Minecraft is a land of Cubes. And yet, in this blockland, it turns out the circle is a very powerful tool. Using the basics of trigonometry, we can build all sorts of things.

Table of contents


Sine and Cosine

 

When a circle is drawn with it’s center at the origin of an axis,  the  coordinates for a point on the perimeter can be found using the Sine and Cosine Function.

A position on the ground in Minecraft is defined by the North – South position, Z and the East West position, X.  If your avatar walks from the origin along the Green line, the Red and Yellow lines represent the X and Z values.

 

 

 

 

drawit-diagram

 

This actually shows how we draw a circle.  If the Green line stays fixed at the center but pivots around it, the end of the green line draws the circle.

There area couple ways we measure the distance around a circle: degrees and radians.
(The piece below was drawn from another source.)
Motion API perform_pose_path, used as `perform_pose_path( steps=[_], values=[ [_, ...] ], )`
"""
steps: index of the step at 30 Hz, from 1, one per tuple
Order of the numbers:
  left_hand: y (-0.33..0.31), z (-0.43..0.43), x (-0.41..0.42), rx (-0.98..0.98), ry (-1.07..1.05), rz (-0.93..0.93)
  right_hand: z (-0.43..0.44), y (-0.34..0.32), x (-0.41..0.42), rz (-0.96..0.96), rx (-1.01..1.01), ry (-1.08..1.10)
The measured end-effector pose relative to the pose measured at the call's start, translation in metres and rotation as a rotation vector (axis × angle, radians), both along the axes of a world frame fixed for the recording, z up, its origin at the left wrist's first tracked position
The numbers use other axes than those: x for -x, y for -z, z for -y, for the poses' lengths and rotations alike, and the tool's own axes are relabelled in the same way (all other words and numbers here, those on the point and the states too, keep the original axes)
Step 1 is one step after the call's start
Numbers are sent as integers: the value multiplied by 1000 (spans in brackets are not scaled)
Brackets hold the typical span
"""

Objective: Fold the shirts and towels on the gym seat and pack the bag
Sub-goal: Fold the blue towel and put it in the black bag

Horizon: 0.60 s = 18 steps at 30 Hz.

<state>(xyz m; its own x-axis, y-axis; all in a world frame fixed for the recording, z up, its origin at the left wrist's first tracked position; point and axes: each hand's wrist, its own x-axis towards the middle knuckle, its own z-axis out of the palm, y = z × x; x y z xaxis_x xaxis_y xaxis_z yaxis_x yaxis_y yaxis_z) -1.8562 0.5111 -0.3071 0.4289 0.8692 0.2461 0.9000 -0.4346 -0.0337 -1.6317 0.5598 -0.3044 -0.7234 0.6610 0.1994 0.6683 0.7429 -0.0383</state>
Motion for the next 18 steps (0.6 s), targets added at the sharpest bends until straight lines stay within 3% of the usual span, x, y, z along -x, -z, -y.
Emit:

A circle can be divided up into 360 degrees, which is useful if you need to break the circle up into smaller pieces:  360 can be divided by many smaller integers to get 1/2, 1/3, 1/4, 1/5, 1/6, 1/8,  1/10 and multiples of those as well.   However, it gets less useful when we want to convert to Cartesian (X, Y, Z) coordinates.

Radians are based on the ratio of the radius to the perimeter of the circle.  This ratios is the number Pi, in greek π, which is roughly 3.14159.   P = 2πr.

Yeah, 2π.  They couldn’t make it a simple value.  Go read the tau manifesto.

Anyway, trig functions are defined in radians.  Halfway around the circle is π radians.  A complete iteration is 2π.

Oh, and because it all came from the ancient Greeks, we use another Greek letter for the angle:  Theta. which looks like this θ.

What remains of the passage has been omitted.